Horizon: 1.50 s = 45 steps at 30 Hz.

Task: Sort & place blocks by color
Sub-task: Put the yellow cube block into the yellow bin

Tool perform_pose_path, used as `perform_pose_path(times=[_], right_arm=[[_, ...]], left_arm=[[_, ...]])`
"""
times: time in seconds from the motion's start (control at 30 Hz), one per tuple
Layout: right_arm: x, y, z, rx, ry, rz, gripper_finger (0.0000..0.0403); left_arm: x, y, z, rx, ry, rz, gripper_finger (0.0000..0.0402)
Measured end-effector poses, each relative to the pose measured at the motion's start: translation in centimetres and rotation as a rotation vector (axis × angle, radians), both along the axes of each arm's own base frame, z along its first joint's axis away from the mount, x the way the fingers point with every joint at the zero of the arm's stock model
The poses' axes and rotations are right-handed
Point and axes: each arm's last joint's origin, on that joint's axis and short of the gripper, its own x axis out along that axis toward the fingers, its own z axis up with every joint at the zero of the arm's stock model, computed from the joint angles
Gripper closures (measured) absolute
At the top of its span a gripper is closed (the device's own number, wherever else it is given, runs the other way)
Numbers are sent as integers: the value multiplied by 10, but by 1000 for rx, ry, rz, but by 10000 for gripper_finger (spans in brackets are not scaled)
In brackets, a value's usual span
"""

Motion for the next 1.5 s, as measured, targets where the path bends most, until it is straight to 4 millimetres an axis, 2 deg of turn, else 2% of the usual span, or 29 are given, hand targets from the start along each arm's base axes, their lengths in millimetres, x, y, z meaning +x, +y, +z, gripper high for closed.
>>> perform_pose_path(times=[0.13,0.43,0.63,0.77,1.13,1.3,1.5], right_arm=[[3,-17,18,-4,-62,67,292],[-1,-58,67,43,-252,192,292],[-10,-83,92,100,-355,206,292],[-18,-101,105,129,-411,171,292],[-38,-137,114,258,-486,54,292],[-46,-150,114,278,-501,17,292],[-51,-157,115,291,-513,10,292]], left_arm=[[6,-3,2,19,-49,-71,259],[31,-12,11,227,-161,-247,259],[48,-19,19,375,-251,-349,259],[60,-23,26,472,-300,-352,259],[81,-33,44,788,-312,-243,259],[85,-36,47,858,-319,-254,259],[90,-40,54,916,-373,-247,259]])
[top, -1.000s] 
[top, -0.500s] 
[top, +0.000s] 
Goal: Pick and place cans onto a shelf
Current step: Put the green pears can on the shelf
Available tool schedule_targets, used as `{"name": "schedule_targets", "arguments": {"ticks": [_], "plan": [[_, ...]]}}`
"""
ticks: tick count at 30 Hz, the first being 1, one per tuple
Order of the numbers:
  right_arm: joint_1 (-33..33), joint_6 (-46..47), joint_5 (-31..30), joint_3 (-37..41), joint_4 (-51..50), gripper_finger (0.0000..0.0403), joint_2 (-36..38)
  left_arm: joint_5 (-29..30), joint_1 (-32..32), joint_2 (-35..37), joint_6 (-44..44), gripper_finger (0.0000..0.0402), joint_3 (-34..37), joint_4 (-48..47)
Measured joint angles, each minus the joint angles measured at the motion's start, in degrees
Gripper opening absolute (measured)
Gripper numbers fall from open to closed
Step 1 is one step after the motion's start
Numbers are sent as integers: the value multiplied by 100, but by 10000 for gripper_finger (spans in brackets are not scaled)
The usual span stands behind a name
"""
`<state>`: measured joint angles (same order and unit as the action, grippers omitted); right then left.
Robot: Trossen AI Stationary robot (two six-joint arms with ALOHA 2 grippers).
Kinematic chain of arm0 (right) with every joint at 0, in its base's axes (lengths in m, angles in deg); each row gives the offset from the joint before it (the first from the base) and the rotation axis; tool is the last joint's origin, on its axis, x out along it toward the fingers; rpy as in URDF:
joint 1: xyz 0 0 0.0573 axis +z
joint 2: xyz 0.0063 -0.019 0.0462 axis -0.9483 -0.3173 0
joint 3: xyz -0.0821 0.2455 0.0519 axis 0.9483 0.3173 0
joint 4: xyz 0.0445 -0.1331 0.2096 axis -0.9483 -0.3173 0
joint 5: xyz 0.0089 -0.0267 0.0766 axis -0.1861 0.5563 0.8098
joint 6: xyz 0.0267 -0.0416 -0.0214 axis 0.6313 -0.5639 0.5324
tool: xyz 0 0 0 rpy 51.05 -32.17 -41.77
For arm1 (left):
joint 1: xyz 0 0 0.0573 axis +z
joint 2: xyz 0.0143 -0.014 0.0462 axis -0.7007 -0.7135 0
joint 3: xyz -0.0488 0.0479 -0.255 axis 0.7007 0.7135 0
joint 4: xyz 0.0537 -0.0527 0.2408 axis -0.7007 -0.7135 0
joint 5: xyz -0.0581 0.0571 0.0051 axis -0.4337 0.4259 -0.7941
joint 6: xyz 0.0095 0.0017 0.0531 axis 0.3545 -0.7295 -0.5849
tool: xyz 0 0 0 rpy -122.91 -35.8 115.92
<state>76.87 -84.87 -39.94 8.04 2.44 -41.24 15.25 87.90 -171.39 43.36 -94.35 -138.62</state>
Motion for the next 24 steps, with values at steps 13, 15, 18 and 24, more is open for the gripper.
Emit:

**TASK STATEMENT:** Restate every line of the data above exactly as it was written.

**ANSWER SECTION:**
Horizon: 1.50 s = 45 steps at 30 Hz.

Task: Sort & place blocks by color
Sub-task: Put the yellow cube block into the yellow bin

Tool perform_pose_path, used as `perform_pose_path(times=[_], right_arm=[[_, ...]], left_arm=[[_, ...]])`
"""
times: time in seconds from the motion's start (control at 30 Hz), one per tuple
Layout: right_arm: x, y, z, rx, ry, rz, gripper_finger (0.0000..0.0403); left_arm: x, y, z, rx, ry, rz, gripper_finger (0.0000..0.0402)
Measured end-effector poses, each relative to the pose measured at the motion's start: translation in centimetres and rotation as a rotation vector (axis × angle, radians), both along the axes of each arm's own base frame, z along its first joint's axis away from the mount, x the way the fingers point with every joint at the zero of the arm's stock model
The poses' axes and rotations are right-handed
Point and axes: each arm's last joint's origin, on that joint's axis and short of the gripper, its own x axis out along that axis toward the fingers, its own z axis up with every joint at the zero of the arm's stock model, computed from the joint angles
Gripper closures (measured) absolute
At the top of its span a gripper is closed (the device's own number, wherever else it is given, runs the other way)
Numbers are sent as integers: the value multiplied by 10, but by 1000 for rx, ry, rz, but by 10000 for gripper_finger (spans in brackets are not scaled)
In brackets, a value's usual span
"""

Motion for the next 1.5 s, as measured, targets where the path bends most, until it is straight to 4 millimetres an axis, 2 deg of turn, else 2% of the usual span, or 29 are given, hand targets from the start along each arm's base axes, their lengths in millimetres, x, y, z meaning +x, +y, +z, gripper high for closed.
>>> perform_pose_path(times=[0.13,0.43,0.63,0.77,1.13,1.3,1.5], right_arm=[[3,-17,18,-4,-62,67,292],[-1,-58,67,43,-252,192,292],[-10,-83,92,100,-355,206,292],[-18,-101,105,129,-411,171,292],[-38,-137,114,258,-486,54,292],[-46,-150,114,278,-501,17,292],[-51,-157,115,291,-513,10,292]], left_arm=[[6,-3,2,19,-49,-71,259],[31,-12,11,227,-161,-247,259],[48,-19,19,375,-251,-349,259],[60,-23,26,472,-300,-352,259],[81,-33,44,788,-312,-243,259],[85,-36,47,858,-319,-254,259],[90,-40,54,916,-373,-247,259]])
[top, -1.000s] 
[top, -0.500s] 
[top, +0.000s] 
Goal: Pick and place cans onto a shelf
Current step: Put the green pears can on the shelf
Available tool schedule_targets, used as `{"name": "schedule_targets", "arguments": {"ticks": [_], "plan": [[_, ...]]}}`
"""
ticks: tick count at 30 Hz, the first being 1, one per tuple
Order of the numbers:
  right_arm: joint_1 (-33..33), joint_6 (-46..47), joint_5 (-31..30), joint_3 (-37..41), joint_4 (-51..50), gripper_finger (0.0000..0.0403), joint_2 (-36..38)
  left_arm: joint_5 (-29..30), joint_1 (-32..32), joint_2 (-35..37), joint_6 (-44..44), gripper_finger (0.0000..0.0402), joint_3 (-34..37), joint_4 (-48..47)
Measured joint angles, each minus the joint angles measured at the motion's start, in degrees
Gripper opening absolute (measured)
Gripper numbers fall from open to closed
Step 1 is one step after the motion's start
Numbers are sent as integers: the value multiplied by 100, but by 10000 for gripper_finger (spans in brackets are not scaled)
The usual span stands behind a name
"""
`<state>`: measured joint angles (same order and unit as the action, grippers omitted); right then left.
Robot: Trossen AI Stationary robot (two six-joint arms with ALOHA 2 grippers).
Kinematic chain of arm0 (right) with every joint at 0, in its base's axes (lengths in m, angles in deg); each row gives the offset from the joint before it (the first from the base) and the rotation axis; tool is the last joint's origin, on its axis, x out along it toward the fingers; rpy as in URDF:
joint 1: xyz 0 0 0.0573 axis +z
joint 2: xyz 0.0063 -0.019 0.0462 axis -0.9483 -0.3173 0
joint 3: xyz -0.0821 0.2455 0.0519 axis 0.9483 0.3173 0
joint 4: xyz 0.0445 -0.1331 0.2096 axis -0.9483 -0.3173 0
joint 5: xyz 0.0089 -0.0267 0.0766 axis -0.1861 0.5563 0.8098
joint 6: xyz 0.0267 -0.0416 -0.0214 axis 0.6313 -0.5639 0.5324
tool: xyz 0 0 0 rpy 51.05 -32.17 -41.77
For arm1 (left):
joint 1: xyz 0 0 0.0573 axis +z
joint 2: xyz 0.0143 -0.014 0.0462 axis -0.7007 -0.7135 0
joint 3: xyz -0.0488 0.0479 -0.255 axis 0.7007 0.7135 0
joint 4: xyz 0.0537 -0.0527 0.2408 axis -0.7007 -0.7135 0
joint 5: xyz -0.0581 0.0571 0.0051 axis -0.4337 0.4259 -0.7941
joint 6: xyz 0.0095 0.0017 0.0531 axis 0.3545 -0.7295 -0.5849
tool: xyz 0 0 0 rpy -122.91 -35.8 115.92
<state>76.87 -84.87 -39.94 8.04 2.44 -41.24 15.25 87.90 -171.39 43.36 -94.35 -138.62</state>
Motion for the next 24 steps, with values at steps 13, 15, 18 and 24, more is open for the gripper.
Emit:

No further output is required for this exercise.